Documents GSoC Week One
I started off week one of GSoC with a bad flu :( so I spent Monday coding and sleeping and trying to design and sleeping. By Wednesday I was pretty much better and got some good feedback on the design stuff from Allan Day and Jon McCann. I was behind on coding, so I spent the last few days trying to play catch-up, so I haven't touched the designs yet. I've been focusing on trying to add some basic functionality -- showing sharing information from Google docs in the listview, adding a properties button to the multi-select toolbar, popping up a basic menu. My code and designs (such as they are) are on Github . This is the first time I've pushed work to a remote branch, so that was another exciting thing I learned this week:) Next week I plan to make some changes to the designs, and, hopefully helped by my lack of flu and week of actual coding experience, to...well, hopefully I'll get a lot of work done :)

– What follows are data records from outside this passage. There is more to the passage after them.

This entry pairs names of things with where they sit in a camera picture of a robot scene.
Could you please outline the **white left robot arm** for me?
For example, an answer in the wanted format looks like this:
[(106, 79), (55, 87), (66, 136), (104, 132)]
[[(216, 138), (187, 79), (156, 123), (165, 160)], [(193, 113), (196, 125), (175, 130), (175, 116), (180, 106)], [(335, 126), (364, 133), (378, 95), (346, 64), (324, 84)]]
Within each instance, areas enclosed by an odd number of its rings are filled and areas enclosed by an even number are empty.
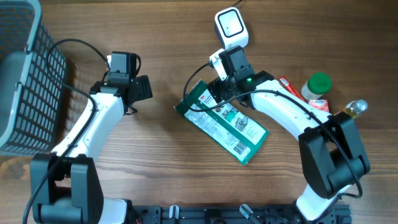
[(96, 161), (115, 125), (137, 113), (132, 104), (152, 97), (141, 58), (112, 52), (110, 69), (87, 93), (88, 103), (65, 139), (30, 163), (32, 198), (27, 209), (36, 223), (138, 223), (128, 199), (103, 195)]

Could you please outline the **green lid jar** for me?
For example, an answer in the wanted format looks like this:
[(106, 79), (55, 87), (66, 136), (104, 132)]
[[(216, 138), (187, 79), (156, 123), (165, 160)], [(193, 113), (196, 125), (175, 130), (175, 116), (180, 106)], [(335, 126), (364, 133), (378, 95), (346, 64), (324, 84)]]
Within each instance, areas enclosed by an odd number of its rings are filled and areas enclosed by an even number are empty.
[(317, 100), (332, 88), (332, 80), (322, 72), (314, 73), (303, 85), (301, 94), (306, 100)]

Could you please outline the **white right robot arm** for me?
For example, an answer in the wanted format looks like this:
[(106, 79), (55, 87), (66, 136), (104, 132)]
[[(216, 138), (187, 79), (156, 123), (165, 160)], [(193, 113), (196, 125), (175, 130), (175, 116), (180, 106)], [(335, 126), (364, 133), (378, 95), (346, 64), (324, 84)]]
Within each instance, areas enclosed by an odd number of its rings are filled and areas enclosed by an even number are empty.
[(208, 84), (216, 102), (238, 100), (270, 116), (298, 140), (307, 181), (295, 210), (306, 223), (319, 222), (347, 189), (370, 171), (370, 162), (354, 118), (347, 112), (330, 114), (315, 109), (289, 93), (271, 74), (255, 72), (240, 46), (219, 49), (209, 64), (218, 78)]

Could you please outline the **green 3M package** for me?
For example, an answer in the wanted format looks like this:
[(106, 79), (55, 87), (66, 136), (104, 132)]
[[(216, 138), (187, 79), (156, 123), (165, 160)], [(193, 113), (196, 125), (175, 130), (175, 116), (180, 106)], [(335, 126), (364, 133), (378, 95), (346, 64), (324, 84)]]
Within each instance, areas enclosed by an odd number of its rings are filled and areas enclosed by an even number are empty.
[(214, 139), (242, 165), (246, 165), (260, 150), (269, 134), (266, 128), (229, 103), (204, 112), (204, 109), (216, 105), (204, 81), (197, 82), (186, 99), (190, 106), (181, 101), (174, 106), (175, 110)]

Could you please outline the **red tissue pack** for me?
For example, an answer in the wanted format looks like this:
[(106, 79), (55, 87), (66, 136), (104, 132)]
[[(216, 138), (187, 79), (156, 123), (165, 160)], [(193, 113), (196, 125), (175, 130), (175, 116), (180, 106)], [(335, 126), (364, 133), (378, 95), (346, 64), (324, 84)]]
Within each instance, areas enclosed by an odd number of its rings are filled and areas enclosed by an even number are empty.
[(330, 110), (329, 110), (329, 105), (328, 105), (328, 101), (327, 101), (327, 100), (320, 100), (320, 99), (317, 99), (317, 100), (309, 100), (309, 101), (308, 101), (308, 104), (309, 104), (310, 106), (312, 106), (312, 107), (318, 109), (318, 110), (325, 111), (325, 112), (328, 112), (328, 113), (330, 112)]

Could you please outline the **red stick packet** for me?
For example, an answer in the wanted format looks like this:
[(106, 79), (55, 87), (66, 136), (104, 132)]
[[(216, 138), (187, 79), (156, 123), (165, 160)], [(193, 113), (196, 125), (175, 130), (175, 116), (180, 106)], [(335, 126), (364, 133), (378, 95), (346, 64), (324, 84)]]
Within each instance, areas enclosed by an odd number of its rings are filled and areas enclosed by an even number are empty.
[(285, 86), (288, 92), (299, 98), (300, 100), (304, 101), (300, 93), (297, 91), (297, 89), (291, 84), (291, 82), (285, 77), (281, 76), (279, 77), (280, 82)]

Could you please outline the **yellow liquid bottle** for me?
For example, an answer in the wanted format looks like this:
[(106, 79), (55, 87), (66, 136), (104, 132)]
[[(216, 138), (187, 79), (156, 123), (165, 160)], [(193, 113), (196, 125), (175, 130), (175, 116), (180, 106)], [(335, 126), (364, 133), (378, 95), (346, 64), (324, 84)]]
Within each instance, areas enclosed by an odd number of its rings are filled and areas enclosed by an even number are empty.
[(342, 110), (336, 114), (346, 113), (352, 119), (360, 117), (368, 108), (368, 103), (365, 100), (354, 100), (348, 103)]

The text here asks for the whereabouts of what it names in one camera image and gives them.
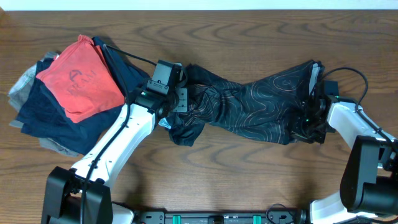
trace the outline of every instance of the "wire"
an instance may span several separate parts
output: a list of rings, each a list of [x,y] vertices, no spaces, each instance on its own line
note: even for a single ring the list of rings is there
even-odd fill
[[[319,83],[320,83],[323,79],[325,79],[327,76],[331,75],[333,72],[336,72],[336,71],[339,71],[339,70],[351,70],[351,71],[357,73],[358,75],[360,75],[360,76],[362,77],[362,79],[363,79],[364,82],[365,82],[365,89],[364,89],[364,91],[363,91],[362,96],[360,97],[360,99],[359,99],[359,100],[356,102],[356,104],[355,104],[355,112],[357,112],[357,114],[358,114],[358,115],[359,115],[371,128],[373,128],[373,130],[374,130],[376,133],[378,133],[382,138],[384,138],[384,139],[386,140],[386,142],[390,145],[390,147],[392,148],[392,150],[393,150],[395,153],[398,153],[397,146],[396,146],[394,143],[392,143],[392,141],[390,140],[390,138],[387,137],[387,136],[384,134],[383,129],[382,129],[381,127],[378,127],[377,125],[375,125],[375,124],[374,124],[372,121],[370,121],[369,119],[367,119],[366,115],[363,114],[363,110],[362,110],[362,109],[359,109],[359,105],[361,104],[363,98],[366,96],[366,93],[368,92],[368,88],[369,88],[368,79],[367,79],[366,76],[365,76],[362,72],[360,72],[359,70],[357,70],[357,69],[355,69],[355,68],[341,67],[341,68],[335,68],[335,69],[329,71],[328,73],[326,73],[324,76],[321,77],[321,79],[318,81],[318,84],[317,84],[317,85],[314,85],[314,87],[312,88],[312,90],[311,90],[311,92],[310,92],[310,96],[311,96],[312,93],[314,92],[315,87],[318,86]]]
[[[144,58],[142,58],[142,57],[138,57],[138,56],[135,56],[135,55],[133,55],[133,54],[127,53],[127,52],[122,51],[122,50],[120,50],[119,48],[116,48],[116,47],[112,47],[112,46],[109,46],[109,45],[106,45],[106,46],[109,47],[109,48],[112,49],[112,50],[115,50],[115,51],[119,52],[119,53],[128,55],[128,56],[130,56],[130,57],[132,57],[132,58],[135,58],[135,59],[138,59],[138,60],[142,60],[142,61],[144,61],[144,62],[148,62],[148,63],[153,64],[153,65],[156,66],[156,63],[153,62],[153,61],[150,61],[150,60],[148,60],[148,59],[144,59]]]
[[[151,63],[153,65],[156,66],[156,63],[151,62],[150,60],[146,60],[144,58],[140,58],[138,56],[129,54],[127,52],[124,52],[120,49],[117,49],[116,47],[112,47],[109,45],[104,44],[103,45],[104,51],[105,53],[108,54],[109,58],[110,58],[110,62],[112,64],[115,64],[112,55],[109,52],[109,49],[113,49],[117,52],[120,52],[122,54],[126,54],[130,57],[136,58],[138,60],[142,60],[148,63]],[[117,66],[114,66],[116,68],[116,76],[119,76],[122,80],[123,83],[123,88],[124,88],[124,92],[126,93],[126,104],[127,104],[127,115],[126,118],[124,120],[124,122],[122,123],[121,127],[115,132],[115,134],[111,137],[111,139],[105,144],[105,146],[100,150],[100,152],[98,153],[98,155],[95,157],[95,159],[91,162],[90,168],[88,169],[87,172],[87,176],[83,185],[83,188],[81,190],[81,201],[80,201],[80,224],[84,224],[84,219],[85,219],[85,201],[86,201],[86,193],[87,193],[87,187],[88,187],[88,182],[90,181],[90,177],[95,169],[95,167],[97,166],[98,161],[101,159],[101,156],[104,154],[104,152],[106,151],[106,149],[111,145],[111,143],[116,139],[116,137],[120,134],[120,132],[123,130],[123,128],[125,128],[127,126],[127,122],[129,121],[129,117],[130,117],[130,100],[129,100],[129,95],[128,95],[128,91],[127,91],[127,84],[126,81],[124,80],[123,76],[121,75],[120,69]]]
[[[274,223],[274,221],[272,221],[272,220],[268,217],[268,211],[271,210],[274,206],[281,206],[281,207],[286,208],[286,206],[285,206],[285,205],[282,205],[281,203],[275,203],[275,204],[271,205],[271,207],[269,207],[269,208],[267,209],[267,211],[266,211],[266,218],[267,218],[268,221],[271,222],[272,224],[276,224],[276,223]],[[293,221],[290,222],[290,223],[288,223],[288,224],[294,223],[294,215],[291,214],[290,211],[286,211],[286,212],[289,213],[289,215],[291,215],[292,218],[293,218]]]

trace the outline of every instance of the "gray fabric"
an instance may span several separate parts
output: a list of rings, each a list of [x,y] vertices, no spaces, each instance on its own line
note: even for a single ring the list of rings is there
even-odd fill
[[[51,149],[59,154],[63,154],[66,156],[79,156],[79,153],[73,152],[60,144],[56,143],[54,140],[50,138],[39,138],[40,146],[46,149]]]
[[[55,52],[48,52],[45,54],[44,58],[54,58],[58,54]],[[18,79],[14,86],[8,92],[8,97],[10,98],[8,103],[17,111],[21,109],[22,105],[27,101],[30,89],[35,81],[36,74],[36,64],[28,68],[24,74]],[[10,126],[15,128],[22,128],[24,123],[20,121],[13,120],[9,123]],[[79,153],[69,150],[50,138],[39,138],[40,146],[51,149],[55,152],[66,156],[78,156]]]

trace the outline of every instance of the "red cloth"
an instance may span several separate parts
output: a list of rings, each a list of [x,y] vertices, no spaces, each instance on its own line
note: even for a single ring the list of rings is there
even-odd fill
[[[78,42],[69,45],[36,77],[44,82],[74,123],[124,103],[101,49],[85,35],[79,35]]]

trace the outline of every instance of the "wooden surface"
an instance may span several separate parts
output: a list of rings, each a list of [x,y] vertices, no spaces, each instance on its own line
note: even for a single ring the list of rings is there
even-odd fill
[[[369,78],[367,114],[398,135],[396,11],[6,12],[0,18],[0,223],[38,223],[48,174],[78,159],[42,149],[36,138],[8,126],[16,112],[7,103],[25,69],[78,34],[102,36],[153,61],[197,63],[240,83],[311,58],[326,70],[354,67]],[[341,95],[363,91],[363,81],[349,72],[332,78]],[[328,134],[324,145],[280,146],[206,126],[193,147],[182,147],[158,127],[123,168],[112,198],[167,210],[304,208],[339,189],[348,155],[338,134]]]

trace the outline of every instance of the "garment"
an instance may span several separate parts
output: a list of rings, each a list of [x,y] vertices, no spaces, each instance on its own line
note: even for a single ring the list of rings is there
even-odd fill
[[[44,58],[40,61],[43,61],[46,58],[54,58],[58,54],[55,52],[47,52],[44,55]],[[10,98],[8,103],[16,110],[19,111],[21,106],[27,101],[29,96],[30,89],[32,88],[34,78],[36,76],[36,64],[28,68],[21,77],[19,77],[18,81],[11,87],[8,92],[8,97]]]
[[[205,123],[257,141],[288,144],[292,122],[303,115],[313,60],[245,85],[229,82],[198,65],[188,73],[188,112],[166,118],[171,140],[192,146]],[[319,63],[319,72],[324,70]]]
[[[37,74],[74,123],[124,104],[101,49],[85,35]]]
[[[48,68],[52,62],[53,59],[37,62],[37,73]],[[36,78],[16,120],[24,123],[22,133],[50,138],[67,149],[86,154],[94,147],[102,131],[114,123],[120,110],[121,106],[117,106],[74,123],[66,117],[51,91]]]
[[[55,52],[48,52],[44,55],[43,61],[45,58],[54,58],[58,54]],[[12,86],[8,93],[9,104],[17,111],[21,109],[22,105],[27,101],[30,89],[32,88],[33,82],[36,76],[36,64],[28,68],[24,74],[18,79],[18,81]],[[20,121],[13,120],[9,124],[15,128],[22,128],[24,123]],[[78,156],[79,153],[73,152],[58,143],[56,143],[53,139],[50,138],[39,138],[39,144],[41,147],[46,149],[53,150],[60,154],[66,156]]]
[[[114,60],[114,64],[110,63],[110,55],[105,52],[104,42],[99,37],[93,37],[93,42],[96,46],[101,47],[105,60],[108,64],[109,71],[111,72],[112,77],[118,85],[119,89],[122,91],[122,94],[126,96],[123,87],[123,79],[126,82],[127,90],[130,94],[130,99],[133,99],[134,89],[136,87],[145,86],[146,81],[150,79],[150,76],[140,68],[129,63],[128,60],[124,61],[119,53],[108,48],[109,53]]]

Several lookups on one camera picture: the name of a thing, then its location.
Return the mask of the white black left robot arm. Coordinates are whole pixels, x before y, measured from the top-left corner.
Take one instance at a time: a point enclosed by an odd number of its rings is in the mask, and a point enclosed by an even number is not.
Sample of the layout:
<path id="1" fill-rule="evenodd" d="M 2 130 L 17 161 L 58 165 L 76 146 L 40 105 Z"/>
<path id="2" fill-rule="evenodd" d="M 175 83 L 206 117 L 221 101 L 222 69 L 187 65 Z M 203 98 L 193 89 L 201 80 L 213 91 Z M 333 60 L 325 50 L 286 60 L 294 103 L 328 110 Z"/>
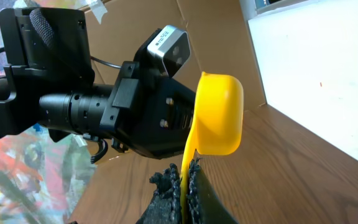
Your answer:
<path id="1" fill-rule="evenodd" d="M 153 159 L 184 151 L 195 93 L 174 76 L 191 55 L 186 31 L 157 29 L 106 85 L 94 81 L 83 11 L 5 8 L 0 30 L 0 139 L 35 124 L 55 142 L 78 134 L 99 147 L 92 163 L 110 148 Z"/>

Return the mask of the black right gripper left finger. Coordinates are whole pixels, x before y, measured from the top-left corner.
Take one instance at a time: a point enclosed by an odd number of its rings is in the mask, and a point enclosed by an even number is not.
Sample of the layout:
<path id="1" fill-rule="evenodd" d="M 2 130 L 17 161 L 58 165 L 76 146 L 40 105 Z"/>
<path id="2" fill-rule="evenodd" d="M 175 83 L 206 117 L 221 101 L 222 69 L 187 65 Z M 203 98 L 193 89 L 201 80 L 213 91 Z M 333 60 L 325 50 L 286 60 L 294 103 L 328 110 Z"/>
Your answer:
<path id="1" fill-rule="evenodd" d="M 136 224 L 181 223 L 181 179 L 178 167 L 171 163 L 163 173 L 156 172 L 149 182 L 157 187 L 148 207 Z"/>

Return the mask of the yellow measuring scoop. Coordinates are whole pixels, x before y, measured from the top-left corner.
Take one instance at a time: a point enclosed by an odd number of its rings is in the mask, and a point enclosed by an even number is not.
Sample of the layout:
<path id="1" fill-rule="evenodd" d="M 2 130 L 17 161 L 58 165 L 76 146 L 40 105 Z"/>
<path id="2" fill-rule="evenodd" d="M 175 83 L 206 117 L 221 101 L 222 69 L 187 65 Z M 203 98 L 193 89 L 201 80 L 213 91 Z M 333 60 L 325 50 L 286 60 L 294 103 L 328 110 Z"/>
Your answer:
<path id="1" fill-rule="evenodd" d="M 181 163 L 180 205 L 183 222 L 188 220 L 186 195 L 190 163 L 195 152 L 209 156 L 226 156 L 235 152 L 241 143 L 243 112 L 244 89 L 237 78 L 201 73 Z"/>

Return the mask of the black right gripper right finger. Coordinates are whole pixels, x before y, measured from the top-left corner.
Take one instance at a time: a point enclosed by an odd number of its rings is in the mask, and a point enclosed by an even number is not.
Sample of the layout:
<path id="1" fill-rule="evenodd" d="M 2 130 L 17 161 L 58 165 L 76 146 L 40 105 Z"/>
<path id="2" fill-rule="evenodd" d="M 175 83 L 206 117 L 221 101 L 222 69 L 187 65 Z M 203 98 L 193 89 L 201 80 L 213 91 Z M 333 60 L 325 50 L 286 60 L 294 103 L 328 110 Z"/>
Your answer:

Wednesday I got to give a lightning talk on my project at Google's Chicago office. The audience was made up of student members of the ACM. When I first arrived I thought that there were quite a lot of students accepted to GSoC in Chicago (there were around 100 students in attendance). The talk was a lot of fun to give, and I got a lot of enthusiastic questions about Documents, GNOME 3, and Womens Outreach.
Last weekend Jim Campbell and I were asked by Chris Webber of Creative Commons to represent GNOME at a FLOSS activists dinner here in Chicago. Because the OSI board was in town for their annual meeting, they also joined in. Chicago's FLOSS community seems pretty small (although I am new and haven't met everyone yet, -- there were around twenty of us at the dinner and maybe half were from out of town), so it was great to meet up and discuss Free and Open Source software and culture in person. I'm really pleased to be getting more involved in the community here at home.